All computers are on sale for 10% off the original price. If x is the original price of the computer, then the function that represents the price after only a 10% discount is: P(x) = x - 0.1x P(x) = 0.9x The function that gives the price, C, if only a $150 coupon is used is: C(x) = x - 150 Choose the composition function that gives the final sale price after a 10% discount is followed by a $150 coupon
Answer:
The final price of the computer after both discounts is T(x) = 0.9x - 150
Solution:
We have been given that all computers are on sale for 10% off the original price.
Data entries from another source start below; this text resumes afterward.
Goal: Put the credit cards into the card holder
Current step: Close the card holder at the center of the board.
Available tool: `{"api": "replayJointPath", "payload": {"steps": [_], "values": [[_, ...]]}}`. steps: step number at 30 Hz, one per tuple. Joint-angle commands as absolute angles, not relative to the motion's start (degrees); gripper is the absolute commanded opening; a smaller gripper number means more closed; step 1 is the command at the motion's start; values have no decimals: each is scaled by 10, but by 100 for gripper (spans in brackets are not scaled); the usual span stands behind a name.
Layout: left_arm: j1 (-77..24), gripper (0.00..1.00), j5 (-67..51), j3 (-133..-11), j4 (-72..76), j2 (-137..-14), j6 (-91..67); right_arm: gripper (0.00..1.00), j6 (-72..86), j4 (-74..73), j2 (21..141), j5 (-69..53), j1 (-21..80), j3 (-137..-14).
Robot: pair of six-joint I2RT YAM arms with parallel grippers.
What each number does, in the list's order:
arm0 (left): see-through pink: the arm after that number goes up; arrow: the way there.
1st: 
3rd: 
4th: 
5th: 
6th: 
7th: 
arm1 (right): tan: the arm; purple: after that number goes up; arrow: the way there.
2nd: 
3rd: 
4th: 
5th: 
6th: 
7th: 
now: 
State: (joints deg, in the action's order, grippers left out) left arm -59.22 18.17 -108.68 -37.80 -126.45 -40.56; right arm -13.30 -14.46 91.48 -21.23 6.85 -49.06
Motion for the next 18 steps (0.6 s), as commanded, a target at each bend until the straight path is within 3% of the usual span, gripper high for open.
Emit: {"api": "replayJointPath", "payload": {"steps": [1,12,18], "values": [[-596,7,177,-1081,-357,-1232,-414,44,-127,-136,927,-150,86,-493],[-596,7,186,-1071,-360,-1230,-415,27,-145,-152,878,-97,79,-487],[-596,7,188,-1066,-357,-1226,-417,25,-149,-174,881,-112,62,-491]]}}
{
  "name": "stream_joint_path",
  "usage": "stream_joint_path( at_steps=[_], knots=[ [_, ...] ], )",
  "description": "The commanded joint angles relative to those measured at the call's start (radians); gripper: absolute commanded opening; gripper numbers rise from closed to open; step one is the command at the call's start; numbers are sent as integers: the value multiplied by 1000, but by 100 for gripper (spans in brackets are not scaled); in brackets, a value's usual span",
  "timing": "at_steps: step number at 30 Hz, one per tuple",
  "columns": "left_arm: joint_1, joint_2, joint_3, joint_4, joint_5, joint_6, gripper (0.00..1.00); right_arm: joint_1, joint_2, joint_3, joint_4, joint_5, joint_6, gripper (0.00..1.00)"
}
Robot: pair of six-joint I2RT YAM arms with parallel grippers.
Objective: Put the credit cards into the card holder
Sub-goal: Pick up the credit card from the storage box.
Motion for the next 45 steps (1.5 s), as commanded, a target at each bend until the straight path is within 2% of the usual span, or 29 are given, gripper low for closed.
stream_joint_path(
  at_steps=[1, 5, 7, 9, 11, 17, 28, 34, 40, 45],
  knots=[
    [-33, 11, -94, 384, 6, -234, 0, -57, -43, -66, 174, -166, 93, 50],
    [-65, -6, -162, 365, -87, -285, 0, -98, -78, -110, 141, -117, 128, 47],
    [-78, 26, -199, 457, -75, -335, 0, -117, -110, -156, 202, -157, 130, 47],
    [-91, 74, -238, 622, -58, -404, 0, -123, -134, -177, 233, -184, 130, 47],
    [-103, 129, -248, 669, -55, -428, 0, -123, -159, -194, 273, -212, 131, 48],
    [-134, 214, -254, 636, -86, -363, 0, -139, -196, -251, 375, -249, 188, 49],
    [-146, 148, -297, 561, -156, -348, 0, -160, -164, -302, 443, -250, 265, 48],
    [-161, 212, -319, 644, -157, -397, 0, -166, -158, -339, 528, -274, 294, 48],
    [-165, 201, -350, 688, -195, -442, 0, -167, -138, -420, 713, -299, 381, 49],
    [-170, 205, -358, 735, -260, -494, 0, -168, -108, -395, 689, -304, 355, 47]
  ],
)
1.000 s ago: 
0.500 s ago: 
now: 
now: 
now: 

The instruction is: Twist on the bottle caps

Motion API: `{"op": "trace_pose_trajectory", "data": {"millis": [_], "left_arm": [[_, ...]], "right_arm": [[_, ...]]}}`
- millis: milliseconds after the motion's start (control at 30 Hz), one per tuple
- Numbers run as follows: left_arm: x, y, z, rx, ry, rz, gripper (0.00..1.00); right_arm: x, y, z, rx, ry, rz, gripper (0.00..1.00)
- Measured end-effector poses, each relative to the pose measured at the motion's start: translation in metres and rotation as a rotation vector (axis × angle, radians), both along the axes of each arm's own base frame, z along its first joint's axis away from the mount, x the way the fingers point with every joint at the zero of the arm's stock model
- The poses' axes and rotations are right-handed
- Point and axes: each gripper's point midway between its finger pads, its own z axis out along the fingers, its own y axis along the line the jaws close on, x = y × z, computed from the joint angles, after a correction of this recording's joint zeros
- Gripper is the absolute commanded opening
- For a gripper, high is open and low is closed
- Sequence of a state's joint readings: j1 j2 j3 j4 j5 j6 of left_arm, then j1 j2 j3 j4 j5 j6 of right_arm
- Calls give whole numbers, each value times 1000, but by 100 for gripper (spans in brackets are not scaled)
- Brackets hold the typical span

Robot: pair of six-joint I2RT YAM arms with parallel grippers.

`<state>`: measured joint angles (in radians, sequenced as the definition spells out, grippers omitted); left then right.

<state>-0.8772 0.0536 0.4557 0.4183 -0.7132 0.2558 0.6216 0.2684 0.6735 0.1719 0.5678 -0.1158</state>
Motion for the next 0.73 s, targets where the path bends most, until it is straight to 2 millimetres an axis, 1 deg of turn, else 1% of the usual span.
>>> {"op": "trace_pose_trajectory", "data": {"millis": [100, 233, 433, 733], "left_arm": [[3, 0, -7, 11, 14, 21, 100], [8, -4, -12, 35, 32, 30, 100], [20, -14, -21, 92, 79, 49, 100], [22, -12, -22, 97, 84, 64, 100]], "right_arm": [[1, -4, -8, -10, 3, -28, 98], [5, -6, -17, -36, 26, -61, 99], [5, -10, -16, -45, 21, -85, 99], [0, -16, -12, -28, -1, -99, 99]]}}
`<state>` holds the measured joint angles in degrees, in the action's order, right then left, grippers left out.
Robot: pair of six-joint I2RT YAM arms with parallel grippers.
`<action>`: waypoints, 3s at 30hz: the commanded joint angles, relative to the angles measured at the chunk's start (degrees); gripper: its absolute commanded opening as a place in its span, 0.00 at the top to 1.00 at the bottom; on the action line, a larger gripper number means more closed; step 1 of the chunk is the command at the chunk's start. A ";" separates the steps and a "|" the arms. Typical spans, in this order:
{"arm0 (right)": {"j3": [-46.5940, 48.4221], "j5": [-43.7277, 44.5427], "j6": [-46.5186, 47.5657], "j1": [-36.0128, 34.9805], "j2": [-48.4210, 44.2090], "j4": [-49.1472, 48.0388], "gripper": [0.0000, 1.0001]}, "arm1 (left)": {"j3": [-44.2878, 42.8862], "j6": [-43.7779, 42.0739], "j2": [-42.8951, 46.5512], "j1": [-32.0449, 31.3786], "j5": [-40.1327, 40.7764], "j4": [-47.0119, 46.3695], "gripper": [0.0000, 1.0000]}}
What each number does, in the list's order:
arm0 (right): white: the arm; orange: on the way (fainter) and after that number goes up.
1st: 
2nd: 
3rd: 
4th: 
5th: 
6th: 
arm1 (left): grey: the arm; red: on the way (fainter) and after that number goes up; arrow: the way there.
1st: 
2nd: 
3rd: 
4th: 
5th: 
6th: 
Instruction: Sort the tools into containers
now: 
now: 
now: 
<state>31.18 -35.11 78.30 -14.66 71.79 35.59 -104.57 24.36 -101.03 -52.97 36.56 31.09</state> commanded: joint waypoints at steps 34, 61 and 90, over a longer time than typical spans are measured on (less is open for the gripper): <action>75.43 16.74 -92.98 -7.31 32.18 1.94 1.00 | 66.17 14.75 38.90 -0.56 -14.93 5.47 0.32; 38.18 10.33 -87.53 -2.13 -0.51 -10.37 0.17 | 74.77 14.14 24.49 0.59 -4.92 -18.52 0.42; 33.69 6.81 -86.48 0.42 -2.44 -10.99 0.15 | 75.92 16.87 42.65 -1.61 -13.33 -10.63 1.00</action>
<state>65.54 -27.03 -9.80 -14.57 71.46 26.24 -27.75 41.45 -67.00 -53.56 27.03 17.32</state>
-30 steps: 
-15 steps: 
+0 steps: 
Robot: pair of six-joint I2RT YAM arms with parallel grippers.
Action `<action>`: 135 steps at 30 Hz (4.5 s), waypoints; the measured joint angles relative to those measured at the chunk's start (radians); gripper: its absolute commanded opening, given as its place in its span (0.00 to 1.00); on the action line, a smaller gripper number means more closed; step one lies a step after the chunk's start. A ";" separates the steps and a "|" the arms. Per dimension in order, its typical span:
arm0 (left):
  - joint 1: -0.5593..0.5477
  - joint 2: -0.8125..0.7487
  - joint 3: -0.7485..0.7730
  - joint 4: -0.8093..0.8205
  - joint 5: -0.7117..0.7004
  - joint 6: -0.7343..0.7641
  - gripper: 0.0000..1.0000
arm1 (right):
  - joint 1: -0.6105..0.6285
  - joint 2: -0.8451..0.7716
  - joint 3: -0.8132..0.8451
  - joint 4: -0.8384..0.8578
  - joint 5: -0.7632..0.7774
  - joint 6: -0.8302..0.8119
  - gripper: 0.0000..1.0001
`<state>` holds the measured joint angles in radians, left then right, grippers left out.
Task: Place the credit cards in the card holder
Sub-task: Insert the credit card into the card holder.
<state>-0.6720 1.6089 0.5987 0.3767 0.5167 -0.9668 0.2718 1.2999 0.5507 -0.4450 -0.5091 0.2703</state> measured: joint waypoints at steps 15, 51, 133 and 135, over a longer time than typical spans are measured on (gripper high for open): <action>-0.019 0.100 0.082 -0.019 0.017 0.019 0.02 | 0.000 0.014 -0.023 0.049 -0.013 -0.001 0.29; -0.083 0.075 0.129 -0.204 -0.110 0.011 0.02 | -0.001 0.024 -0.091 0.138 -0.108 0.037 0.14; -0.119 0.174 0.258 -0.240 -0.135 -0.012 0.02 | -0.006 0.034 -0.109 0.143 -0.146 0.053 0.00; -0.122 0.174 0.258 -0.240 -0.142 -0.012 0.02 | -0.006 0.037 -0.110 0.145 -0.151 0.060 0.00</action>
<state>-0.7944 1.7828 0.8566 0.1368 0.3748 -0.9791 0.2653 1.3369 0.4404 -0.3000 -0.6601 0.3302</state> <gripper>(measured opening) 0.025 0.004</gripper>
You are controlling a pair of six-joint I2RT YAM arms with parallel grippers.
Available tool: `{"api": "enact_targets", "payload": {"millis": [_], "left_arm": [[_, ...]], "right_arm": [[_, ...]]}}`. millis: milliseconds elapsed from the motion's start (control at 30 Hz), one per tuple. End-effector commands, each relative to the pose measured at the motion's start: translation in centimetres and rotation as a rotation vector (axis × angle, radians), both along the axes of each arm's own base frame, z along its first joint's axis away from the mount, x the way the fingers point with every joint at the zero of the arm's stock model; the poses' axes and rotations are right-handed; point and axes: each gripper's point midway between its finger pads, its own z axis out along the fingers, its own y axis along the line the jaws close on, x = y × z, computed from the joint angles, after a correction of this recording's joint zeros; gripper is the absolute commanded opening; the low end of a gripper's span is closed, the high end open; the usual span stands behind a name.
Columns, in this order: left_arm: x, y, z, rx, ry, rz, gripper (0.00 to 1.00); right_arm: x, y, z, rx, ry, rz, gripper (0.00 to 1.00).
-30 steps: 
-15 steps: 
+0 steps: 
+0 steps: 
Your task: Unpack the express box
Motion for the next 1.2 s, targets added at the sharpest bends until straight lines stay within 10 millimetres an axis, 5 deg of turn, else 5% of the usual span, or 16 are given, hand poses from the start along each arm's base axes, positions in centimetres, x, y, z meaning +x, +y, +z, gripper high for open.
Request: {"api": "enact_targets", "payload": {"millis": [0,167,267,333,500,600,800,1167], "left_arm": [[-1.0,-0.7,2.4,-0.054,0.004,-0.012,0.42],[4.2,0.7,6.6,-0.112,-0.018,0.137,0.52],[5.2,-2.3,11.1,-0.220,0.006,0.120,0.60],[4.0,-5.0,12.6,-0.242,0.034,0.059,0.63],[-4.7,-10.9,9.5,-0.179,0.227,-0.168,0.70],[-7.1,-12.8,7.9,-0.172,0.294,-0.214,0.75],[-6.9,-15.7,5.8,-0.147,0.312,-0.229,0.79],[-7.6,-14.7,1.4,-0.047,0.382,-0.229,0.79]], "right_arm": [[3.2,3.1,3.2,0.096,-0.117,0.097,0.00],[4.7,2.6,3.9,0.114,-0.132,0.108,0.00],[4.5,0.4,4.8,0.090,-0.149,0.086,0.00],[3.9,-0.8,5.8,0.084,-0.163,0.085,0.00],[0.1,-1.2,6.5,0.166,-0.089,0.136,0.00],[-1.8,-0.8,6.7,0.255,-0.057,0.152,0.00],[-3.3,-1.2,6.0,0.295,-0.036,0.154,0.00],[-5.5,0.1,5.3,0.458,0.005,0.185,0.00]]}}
If x is the original price of the computer, then the function that represents the price after only a 10% discount is:
P(x) = x - 0.1x
P(x) = 0.9x
The function that gives the price, C, if only a $150 coupon is used is:
C(x) = x - 150
We need to choose the composition function that gives the final sale price after a 10% discount is followed by a $150 coupon.
So, we have to formulate a function to combine both the discounts.
The price after 10% discount is 0.9x and the price after $150 coupon is x-150.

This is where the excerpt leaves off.